In one of their celebrated papers, Lawler, Schramm and Werner established the convergence of LERW to SLE(2). However, there are at least two directions in which to improve their result. The first is to get a rate of convergence of LERW to SLE(2). This problem was undertaken by Benes, Johansson and Kozdron at BIRS 08rit136. The second approach, and the goal of our project, is to prove weak convergence in a stronger topology. Lawler, Schramm and Werner proved the weak convergence of LERW to SLE(2) with respect to the supremum norm on curves modulo reparametrization. We aim to prove convergence while taking into account the parametrization of the LERW. Namely, if we let $X^n$ be the LERW from the origin to the unit circle on the lattice $(1/n)Z^2$ and $M_n$ be the number of steps of $X_n$, then one expects that $Y_n(t) = X^n(t/E[M_n])$ should converge weakly (as n tends to infinity) in the supremum norm to a suitably parametrized version of SLE(2). Although other models have been shown to scale to SLE, none of them have been proved to converge as parametrized curves.

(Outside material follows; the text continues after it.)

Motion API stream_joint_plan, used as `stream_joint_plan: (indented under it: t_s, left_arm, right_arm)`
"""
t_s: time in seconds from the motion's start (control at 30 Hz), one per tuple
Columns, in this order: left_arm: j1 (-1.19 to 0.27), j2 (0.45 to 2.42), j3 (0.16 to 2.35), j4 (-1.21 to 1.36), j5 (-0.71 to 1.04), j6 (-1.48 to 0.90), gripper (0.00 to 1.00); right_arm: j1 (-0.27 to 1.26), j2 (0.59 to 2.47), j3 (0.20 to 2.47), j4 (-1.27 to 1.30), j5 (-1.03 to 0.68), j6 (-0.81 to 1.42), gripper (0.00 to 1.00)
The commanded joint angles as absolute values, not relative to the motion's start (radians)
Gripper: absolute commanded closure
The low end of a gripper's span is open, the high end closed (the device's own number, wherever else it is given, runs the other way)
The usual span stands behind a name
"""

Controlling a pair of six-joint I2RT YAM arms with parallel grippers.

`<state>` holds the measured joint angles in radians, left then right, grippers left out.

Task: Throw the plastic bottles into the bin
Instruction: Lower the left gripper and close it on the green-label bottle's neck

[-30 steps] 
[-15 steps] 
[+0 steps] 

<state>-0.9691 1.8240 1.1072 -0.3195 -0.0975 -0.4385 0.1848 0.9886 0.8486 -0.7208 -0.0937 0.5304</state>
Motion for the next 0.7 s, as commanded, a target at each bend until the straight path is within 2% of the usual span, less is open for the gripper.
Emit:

There are two recent developments that make this problem appear tractable. The first is the identification of what the suitable parametrization for the SLE(2) curve should be. In the original definition of SLE by Schramm, the SLE curves were parametrized so that their capacity (a measure of how big the curves look in the unit disc when viewed from the origin) grew linearly. This was the best way to analyze the curves by way of the Loewner equation but is not natural when one considers the SLE curves as scaling limits of discrete models. Indeed, Beffara showed that the Hausdorff dimension of SLE(k) is d = 1 + k/8 almost surely (k < 8). This suggests that for a discrete model to converge to SLE(k) as a parametrized curve, the parametrization on the SLE(k) curve should be such that scaling the curve by a factor of r in space is equivalent to scaling by a factor of $r^d$ in time. This "natural parametrization" of SLE has recently been shown to exist by Lawler and Sheffield. It is SLE(2) in this parametrization that one expects the LERW $Y_n$ defined above to scale to. Note that for SLE(2), d = 5/4 and the fact that $E[M_n]$ grows like $n^{5/4}$ was established by Kenyon.

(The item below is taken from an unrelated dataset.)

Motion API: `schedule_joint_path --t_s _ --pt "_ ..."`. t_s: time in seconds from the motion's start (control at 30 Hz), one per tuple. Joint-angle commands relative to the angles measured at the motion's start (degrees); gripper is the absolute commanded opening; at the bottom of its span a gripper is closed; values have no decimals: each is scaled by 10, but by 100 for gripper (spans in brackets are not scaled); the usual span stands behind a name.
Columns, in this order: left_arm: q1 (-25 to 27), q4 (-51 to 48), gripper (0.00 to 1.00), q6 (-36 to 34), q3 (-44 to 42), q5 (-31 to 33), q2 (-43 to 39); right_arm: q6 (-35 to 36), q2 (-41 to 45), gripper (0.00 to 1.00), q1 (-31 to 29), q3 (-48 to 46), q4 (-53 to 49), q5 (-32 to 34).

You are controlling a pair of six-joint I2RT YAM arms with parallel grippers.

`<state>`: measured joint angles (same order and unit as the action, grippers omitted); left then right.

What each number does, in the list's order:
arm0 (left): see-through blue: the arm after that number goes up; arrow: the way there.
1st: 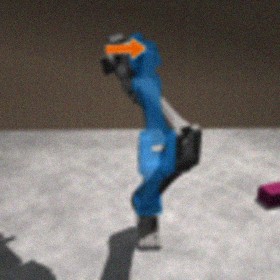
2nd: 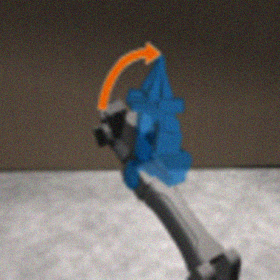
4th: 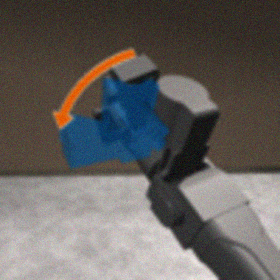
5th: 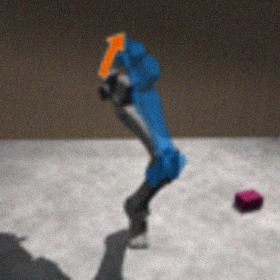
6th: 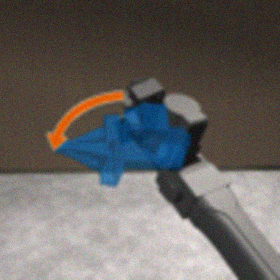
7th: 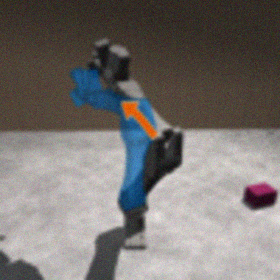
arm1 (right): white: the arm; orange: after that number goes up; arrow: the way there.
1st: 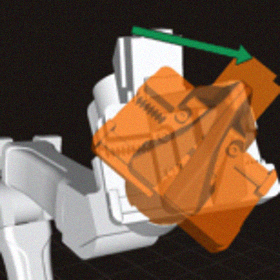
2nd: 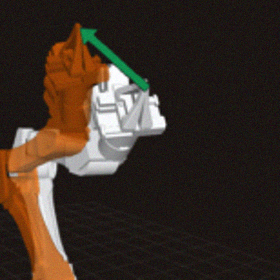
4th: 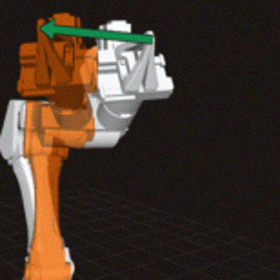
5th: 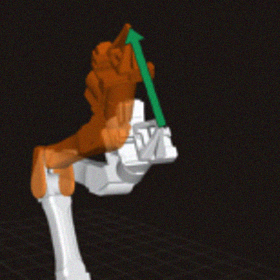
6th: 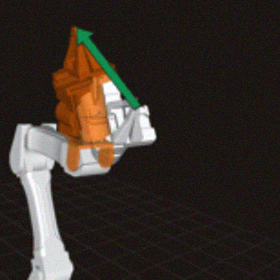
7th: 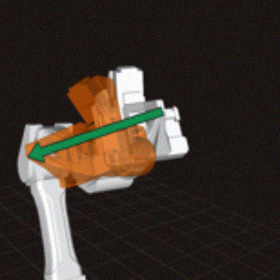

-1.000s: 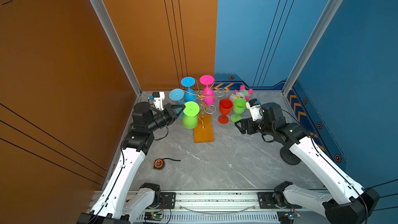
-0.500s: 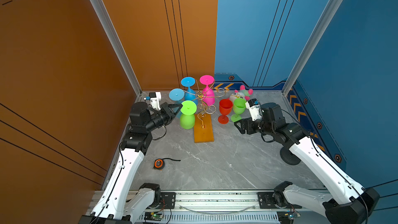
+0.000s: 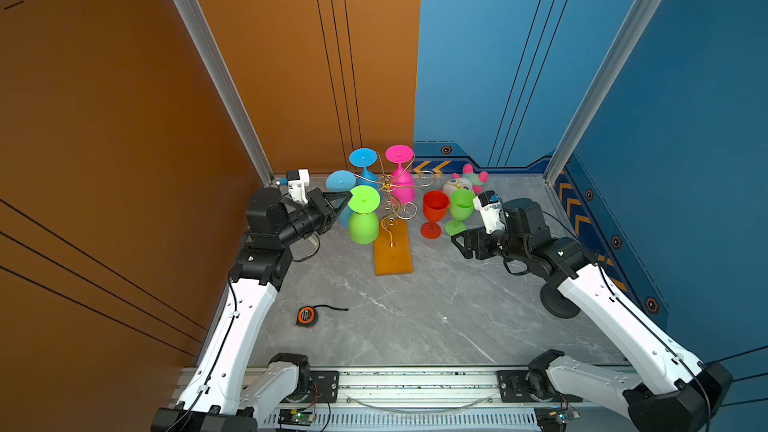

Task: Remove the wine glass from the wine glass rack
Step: 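Slide the green glass along its rack arm with the left gripper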

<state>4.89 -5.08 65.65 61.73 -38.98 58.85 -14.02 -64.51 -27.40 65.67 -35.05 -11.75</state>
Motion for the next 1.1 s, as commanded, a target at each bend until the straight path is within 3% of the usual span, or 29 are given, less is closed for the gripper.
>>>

The second result that will be useful for this problem is a tail bound on $M_n$. Recent work by Barlow and Masson gives both upper and lower exponential tail bounds on $M_n$. This should enable suitable tightness results that will establish weak convergence in the metric defined above.

The three participants have all made contributions to this field in either SLE and the natural parametrization, the LERW, or the convergence of LERW to SLE(2). The participants are all at different universities across Canada, and therefore being able to conduct research at BIRS would be quite beneficial.